**Description of the task:** Some entries follow. Reproduce exactly the lines starting at the one with "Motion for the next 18" and stopping after the one with "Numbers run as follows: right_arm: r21".

Items from a data source:
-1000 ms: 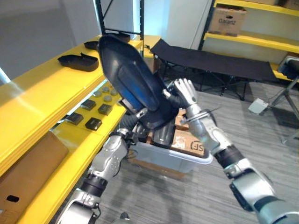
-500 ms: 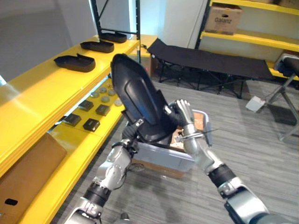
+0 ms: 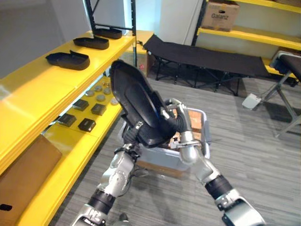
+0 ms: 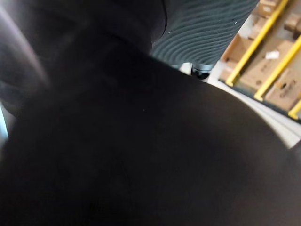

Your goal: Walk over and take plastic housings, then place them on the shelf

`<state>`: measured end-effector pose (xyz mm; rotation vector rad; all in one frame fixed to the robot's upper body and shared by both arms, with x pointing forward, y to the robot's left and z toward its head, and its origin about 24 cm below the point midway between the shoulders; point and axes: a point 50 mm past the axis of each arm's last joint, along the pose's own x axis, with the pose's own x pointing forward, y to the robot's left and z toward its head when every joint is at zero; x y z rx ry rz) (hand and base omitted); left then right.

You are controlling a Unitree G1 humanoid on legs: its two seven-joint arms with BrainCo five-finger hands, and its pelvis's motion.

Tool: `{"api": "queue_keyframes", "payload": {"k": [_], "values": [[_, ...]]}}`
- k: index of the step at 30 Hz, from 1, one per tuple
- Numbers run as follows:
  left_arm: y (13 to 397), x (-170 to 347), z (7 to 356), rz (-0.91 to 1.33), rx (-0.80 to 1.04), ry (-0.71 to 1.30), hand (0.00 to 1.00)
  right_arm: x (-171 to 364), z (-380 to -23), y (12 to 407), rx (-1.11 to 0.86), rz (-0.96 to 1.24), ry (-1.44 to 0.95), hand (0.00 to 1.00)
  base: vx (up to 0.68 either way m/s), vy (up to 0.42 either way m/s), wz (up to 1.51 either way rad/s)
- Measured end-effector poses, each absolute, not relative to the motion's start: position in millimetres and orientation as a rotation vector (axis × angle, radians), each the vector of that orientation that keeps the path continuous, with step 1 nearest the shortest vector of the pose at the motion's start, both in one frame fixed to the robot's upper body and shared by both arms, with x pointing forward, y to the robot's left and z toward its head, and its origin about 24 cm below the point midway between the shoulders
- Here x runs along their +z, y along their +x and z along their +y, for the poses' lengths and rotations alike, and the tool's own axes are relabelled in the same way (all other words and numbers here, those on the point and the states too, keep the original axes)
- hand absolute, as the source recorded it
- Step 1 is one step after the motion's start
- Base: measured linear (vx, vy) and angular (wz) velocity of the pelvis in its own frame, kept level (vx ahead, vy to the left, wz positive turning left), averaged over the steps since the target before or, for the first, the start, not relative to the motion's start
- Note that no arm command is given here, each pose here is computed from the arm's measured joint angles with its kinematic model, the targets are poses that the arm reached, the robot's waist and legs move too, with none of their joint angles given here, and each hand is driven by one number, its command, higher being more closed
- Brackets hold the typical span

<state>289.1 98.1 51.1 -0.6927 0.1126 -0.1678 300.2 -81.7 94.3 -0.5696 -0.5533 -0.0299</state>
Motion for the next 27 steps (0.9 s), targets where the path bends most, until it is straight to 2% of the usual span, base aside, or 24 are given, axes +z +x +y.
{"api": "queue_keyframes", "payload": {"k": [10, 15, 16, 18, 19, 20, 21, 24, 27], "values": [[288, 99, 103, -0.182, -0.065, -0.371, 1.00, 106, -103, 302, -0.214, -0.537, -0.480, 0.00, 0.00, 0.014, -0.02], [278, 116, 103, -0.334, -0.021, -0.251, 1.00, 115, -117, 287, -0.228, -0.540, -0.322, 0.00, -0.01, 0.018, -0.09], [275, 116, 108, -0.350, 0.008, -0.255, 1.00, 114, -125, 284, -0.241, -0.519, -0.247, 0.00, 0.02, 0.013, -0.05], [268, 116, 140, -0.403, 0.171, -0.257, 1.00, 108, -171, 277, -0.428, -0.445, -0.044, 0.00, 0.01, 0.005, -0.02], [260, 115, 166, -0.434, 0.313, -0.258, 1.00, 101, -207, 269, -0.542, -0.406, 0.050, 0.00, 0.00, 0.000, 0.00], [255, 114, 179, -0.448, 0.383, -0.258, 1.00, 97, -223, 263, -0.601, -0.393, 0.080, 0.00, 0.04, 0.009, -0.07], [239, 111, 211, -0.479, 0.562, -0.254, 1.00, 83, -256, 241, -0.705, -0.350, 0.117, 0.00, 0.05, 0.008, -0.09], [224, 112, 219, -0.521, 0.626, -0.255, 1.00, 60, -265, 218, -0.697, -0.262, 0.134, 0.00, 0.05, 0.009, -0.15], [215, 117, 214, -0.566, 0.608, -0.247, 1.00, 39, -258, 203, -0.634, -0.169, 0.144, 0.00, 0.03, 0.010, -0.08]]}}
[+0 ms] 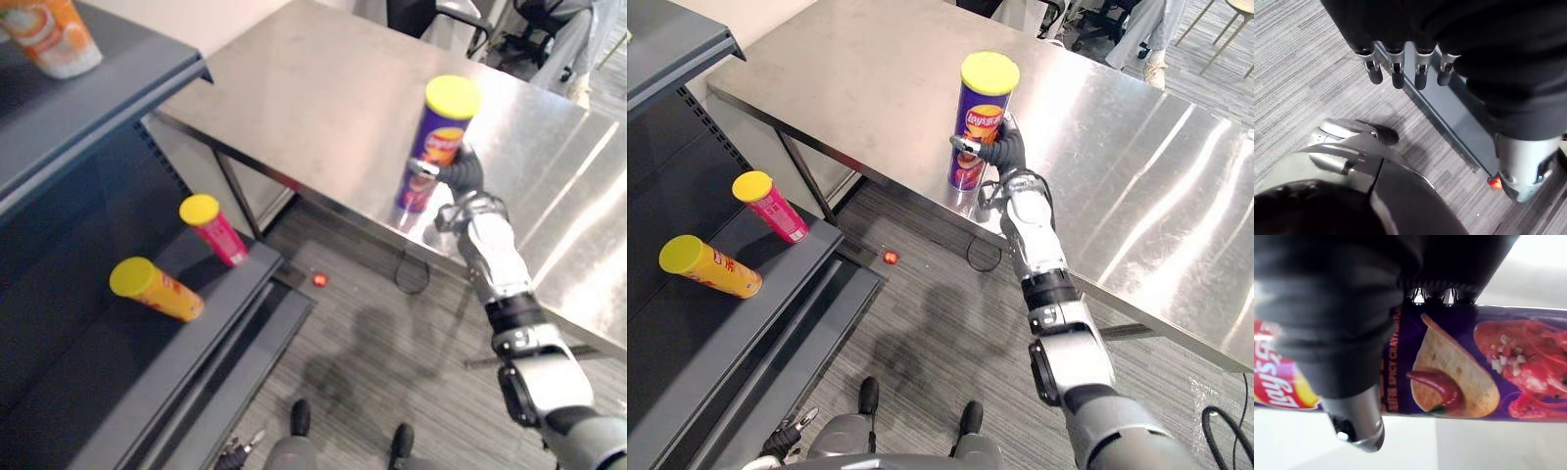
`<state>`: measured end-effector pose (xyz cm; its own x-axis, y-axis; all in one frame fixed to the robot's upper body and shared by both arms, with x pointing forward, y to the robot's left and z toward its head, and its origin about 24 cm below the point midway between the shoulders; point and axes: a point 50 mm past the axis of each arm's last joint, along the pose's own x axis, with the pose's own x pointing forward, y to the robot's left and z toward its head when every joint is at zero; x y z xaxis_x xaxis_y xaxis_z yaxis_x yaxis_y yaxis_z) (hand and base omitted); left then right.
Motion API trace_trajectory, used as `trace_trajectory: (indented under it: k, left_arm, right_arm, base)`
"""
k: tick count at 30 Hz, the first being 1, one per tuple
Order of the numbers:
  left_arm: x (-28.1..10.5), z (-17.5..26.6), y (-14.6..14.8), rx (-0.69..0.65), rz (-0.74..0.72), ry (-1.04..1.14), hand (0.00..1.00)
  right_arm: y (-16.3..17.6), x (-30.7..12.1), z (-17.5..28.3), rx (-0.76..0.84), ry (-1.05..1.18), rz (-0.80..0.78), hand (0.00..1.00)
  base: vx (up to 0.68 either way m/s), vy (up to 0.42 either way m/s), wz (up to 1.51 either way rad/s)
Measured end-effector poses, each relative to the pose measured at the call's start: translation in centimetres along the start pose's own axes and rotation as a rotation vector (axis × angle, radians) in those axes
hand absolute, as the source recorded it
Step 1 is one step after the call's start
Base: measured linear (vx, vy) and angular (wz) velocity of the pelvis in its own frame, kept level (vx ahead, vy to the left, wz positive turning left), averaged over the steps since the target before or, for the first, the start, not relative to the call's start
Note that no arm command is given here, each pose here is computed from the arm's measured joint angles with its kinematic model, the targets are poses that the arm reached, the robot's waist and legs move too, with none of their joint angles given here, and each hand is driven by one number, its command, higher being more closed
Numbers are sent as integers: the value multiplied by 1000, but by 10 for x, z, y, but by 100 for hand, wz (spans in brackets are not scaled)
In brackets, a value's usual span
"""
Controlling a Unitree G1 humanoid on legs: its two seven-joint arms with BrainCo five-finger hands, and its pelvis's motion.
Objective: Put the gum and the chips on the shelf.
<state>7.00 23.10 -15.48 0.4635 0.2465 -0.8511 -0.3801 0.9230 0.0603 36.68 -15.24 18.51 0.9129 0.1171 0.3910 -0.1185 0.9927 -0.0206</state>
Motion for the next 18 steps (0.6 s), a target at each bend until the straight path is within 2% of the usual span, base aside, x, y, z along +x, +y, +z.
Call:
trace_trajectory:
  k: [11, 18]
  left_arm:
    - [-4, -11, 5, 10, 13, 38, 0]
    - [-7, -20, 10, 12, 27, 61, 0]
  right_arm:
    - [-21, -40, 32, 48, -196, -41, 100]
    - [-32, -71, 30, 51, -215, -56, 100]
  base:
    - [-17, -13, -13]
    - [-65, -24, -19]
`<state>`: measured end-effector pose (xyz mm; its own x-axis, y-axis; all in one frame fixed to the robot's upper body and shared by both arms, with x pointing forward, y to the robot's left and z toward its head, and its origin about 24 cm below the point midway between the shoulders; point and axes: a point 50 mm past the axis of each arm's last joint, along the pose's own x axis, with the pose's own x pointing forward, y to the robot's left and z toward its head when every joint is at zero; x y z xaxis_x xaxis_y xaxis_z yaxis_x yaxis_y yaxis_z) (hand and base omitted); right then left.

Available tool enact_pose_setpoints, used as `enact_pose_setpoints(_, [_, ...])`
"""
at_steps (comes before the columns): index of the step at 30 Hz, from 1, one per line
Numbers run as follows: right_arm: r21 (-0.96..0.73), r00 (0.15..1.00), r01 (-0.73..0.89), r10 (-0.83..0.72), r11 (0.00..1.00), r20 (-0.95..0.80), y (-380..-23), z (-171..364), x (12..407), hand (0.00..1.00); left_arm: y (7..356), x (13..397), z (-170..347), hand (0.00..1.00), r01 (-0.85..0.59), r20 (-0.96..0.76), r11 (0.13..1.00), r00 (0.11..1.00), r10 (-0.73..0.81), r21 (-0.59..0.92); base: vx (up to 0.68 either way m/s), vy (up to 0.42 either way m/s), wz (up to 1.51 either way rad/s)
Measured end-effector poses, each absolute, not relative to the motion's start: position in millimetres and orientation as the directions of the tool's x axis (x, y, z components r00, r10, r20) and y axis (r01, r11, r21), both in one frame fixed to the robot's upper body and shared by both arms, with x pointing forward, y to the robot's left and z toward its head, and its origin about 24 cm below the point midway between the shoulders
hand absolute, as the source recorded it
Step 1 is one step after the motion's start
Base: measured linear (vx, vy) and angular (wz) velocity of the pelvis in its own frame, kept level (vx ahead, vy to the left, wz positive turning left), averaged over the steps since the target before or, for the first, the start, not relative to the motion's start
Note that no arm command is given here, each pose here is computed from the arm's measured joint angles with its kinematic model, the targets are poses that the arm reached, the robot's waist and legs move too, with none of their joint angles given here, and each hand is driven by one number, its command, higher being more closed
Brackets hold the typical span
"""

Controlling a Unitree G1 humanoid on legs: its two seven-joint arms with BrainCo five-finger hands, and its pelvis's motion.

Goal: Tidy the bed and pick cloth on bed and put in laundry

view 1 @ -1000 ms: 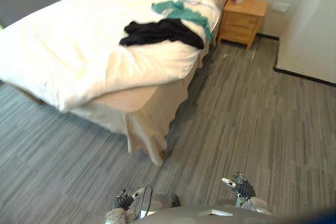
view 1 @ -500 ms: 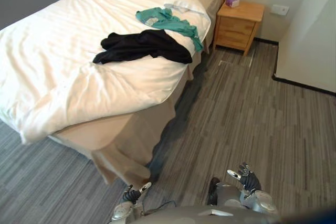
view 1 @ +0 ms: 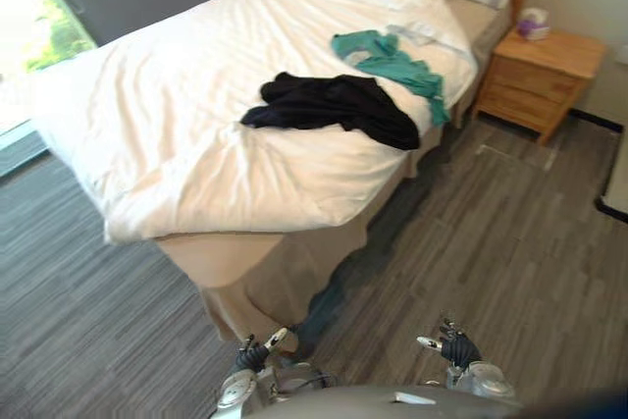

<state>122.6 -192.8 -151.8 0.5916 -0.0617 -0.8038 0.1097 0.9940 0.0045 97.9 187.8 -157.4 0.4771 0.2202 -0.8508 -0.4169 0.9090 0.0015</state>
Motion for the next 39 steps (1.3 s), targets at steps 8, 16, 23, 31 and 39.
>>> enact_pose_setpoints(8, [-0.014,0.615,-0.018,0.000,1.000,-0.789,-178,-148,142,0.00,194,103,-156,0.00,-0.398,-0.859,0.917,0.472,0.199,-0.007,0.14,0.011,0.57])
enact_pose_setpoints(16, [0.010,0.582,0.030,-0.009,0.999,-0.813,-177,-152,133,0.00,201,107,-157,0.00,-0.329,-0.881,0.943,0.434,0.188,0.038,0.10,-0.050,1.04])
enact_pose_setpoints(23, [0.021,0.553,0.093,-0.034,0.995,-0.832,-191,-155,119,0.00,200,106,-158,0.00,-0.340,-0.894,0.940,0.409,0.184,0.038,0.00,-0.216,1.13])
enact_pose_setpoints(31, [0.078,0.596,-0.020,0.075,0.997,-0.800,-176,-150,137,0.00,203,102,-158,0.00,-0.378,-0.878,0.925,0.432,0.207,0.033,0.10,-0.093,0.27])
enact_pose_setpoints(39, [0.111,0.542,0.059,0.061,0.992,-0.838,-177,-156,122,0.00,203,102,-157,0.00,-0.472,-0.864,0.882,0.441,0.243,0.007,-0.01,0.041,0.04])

**Response box:**
Motion for the next 18 steps (0.6 s), a target at each bend until the straight path is within 2% of the usual span, base aside, x, y, z along +x, +y, +z.
Call:
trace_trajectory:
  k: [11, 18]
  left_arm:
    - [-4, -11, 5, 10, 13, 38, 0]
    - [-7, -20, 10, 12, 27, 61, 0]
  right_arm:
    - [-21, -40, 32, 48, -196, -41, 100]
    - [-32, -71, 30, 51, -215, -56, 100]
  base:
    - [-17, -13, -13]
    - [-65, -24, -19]
`<state>`: measured end-effector pose (xyz mm; its own x-axis, y-axis; all in one frame fixed to the robot's upper body and shared by both arms, with x pointing forward, y to the robot's left and z toward its head, and its origin about 24 cm below the point midway between the shoulders; point and axes: a point 50 mm past the axis of each arm's last joint, along the pose's own x axis, with the pose's own x pointing forward, y to the robot's left and z toward its head when every joint is at zero; x y z xaxis_x xaxis_y xaxis_z yaxis_x yaxis_y yaxis_z) (hand and base omitted); right then left.

Available tool enact_pose_setpoints, used as `enact_pose_setpoints(_, [_, ...])`
"""
at_steps (comes before the columns): index of the step at 30 Hz, from 1, one per line
Numbers run as follows: right_arm: r21 (-0.96..0.73), r00 (0.15..1.00), r01 (-0.73..0.89), r10 (-0.83..0.72), r11 (0.00..1.00), r20 (-0.95..0.80), y (-380..-23), z (-171..364), x (12..407), hand (0.00..1.00); left_arm: y (7..356), x (13..397), z (-170..347), hand (0.00..1.00), r01 (-0.85..0.59), r20 (-0.96..0.76), r11 (0.13..1.00), r00 (0.11..1.00), r10 (-0.73..0.81), r21 (-0.59..0.92); base: vx (up to 0.68 either way m/s), vy (up to 0.42 either way m/s), wz (up to 1.51 either way rad/s)

This exercise is now complete.